I spend like 2% of my life in Boston every year now because of you, Tim.


----------



## masterofthebass (Dec 20, 2010)

end of my spring break. Good chance of me making it.


----------



## Kian (Mar 3, 2011)

I was wondering if this thread even existed. Totally dead. 

Anyway, excited to have a great tournament this weekend! 7x7 should be an experience.


----------



## masterofthebass (Mar 3, 2011)

wow... no posts in this thread at all 

looking forward to another competition. Will Orangina be held?


----------



## Tim Reynolds (Mar 3, 2011)

Oh yeah, this thread exists. Cool.

OLOOK LIVE RESULTS http://cubeclub.scripts.mit.edu/

78 signed up, cool.

Head-to-head will happen if we have time.


----------



## Kian (Mar 3, 2011)

Tim Reynolds said:


> Oh yeah, this thread exists. Cool.
> 
> OLOOK LIVE RESULTS http://cubeclub.scripts.mit.edu/
> 
> ...


 
Can I do data entry so that we announce the wrong podium like at Toronto? That was fun.


----------



## masterofthebass (Mar 4, 2011)

head-to-head with 78 people? good luck with that


----------



## Kian (Mar 4, 2011)

masterofthebass said:


> head-to-head with 78 people? good luck with that


 
We did it in the fall. Tim took the top 16 from round two and did the head to head round in 10 minutes. It was great.


----------



## Anthony (Mar 5, 2011)

Rowe got OH single NAR. 11.41; 8 move T LL.


----------



## That70sShowDude (Mar 5, 2011)

Congrats Rowe

So I guess they're not updating the live results page?


----------



## RyanReese09 (Mar 5, 2011)

Pft..and Rowe said not to expect much from him OH...


----------



## masterofthebass (Mar 5, 2011)

i suck at 3x3 
9, 11, 9, 9, 12


----------



## DavidWoner (Mar 5, 2011)

masterofthebass said:


> i suck at 3x3
> 9, 11, 9, 9, 12


 
What else is new?


----------



## Tim Reynolds (Mar 6, 2011)

Verified results are posted: http://www.worldcubeassociation.org/results/c.php?i=MITSpring2011


----------



## That70sShowDude (Mar 6, 2011)

So fast omg


----------



## cuBerBruce (Mar 6, 2011)

It's not very good quality, but I captured Rowe's 8.05-second solve in the finals with my cell phone camera.


----------



## fastcubesolver (Mar 7, 2011)

That comp was awesome!

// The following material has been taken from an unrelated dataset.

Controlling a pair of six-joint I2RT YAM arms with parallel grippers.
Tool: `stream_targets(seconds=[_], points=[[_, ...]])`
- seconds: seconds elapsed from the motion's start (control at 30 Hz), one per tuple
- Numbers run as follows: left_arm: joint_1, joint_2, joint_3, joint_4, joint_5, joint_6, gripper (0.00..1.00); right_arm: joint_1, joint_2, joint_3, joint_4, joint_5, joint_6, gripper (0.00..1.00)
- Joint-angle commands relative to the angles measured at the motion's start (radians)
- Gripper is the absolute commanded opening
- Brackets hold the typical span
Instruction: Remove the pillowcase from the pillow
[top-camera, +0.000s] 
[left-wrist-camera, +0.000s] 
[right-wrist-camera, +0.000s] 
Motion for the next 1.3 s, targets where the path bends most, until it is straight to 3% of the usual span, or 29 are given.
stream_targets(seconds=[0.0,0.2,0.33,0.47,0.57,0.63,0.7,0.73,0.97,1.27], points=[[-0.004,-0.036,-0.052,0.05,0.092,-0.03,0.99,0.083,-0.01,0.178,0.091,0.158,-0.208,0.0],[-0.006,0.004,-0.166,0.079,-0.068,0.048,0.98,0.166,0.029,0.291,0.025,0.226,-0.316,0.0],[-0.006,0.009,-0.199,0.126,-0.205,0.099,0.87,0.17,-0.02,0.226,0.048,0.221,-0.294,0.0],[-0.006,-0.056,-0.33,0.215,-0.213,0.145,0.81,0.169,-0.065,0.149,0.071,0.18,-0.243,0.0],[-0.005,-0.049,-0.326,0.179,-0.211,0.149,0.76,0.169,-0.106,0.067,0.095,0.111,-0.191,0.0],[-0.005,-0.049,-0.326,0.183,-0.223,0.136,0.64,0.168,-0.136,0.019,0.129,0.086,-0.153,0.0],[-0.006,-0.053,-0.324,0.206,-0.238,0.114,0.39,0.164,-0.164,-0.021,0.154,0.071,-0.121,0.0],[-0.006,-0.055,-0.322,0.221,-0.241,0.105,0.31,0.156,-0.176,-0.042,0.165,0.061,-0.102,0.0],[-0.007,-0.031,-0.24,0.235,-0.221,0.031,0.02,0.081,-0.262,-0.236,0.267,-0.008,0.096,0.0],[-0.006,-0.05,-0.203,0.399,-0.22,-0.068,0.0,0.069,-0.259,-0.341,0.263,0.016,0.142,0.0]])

Great job everyone!


----------



## Specs112 (Mar 7, 2011)

My first comp, went better than expected. Great job!


----------



## Kian (Mar 7, 2011)

Had fun even though time wise this was absolutely my worst competition ever. I did 55 solves, of which about 3 were acceptable. None good.

Thanks again to Tim and the MIT team for putting together a great competition!


----------



## PatrickJameson (Mar 7, 2011)

Some DYKs as compiled by Rowe:



> Did you know???
> Jaclyn hates emu?
> Bob looks like tom hanks?
> John Lennon can solve a 5x5 in 8 minutes?
> ...


----------



## JyH (Mar 7, 2011)

3rd in BLD =S
Everyone else DNF'd though, which is the only reason I got 3rd with a 3:25.....lol


----------



## Kian (Mar 7, 2011)

JyH said:


> 3rd in BLD =S
> Everyone else DNF'd though, which is the only reason I got 3rd with a 3:25.....lol


 
Not everyone. You beat me


----------



## Dave Campbell (Mar 7, 2011)

Tim Reynolds said:


> 78 signed up, cool.



That's all? That is so 2009. 



Kian said:


> Can I do data entry so that we announce the wrong podium like at Toronto?



You will be glad to know it was not without its issues again this past weekend.



PatrickJameson said:


> Apparently Stachu went to Canada?



Yes, there was a player transaction involved. We sent Louis Cormier to Boston in exchange for Stachu, a first round Draft Pick and Future Considerations.

And lastly, when are you nerds coming (back) up to Toronto? Don't think I'm not including you in that, Patrick.


----------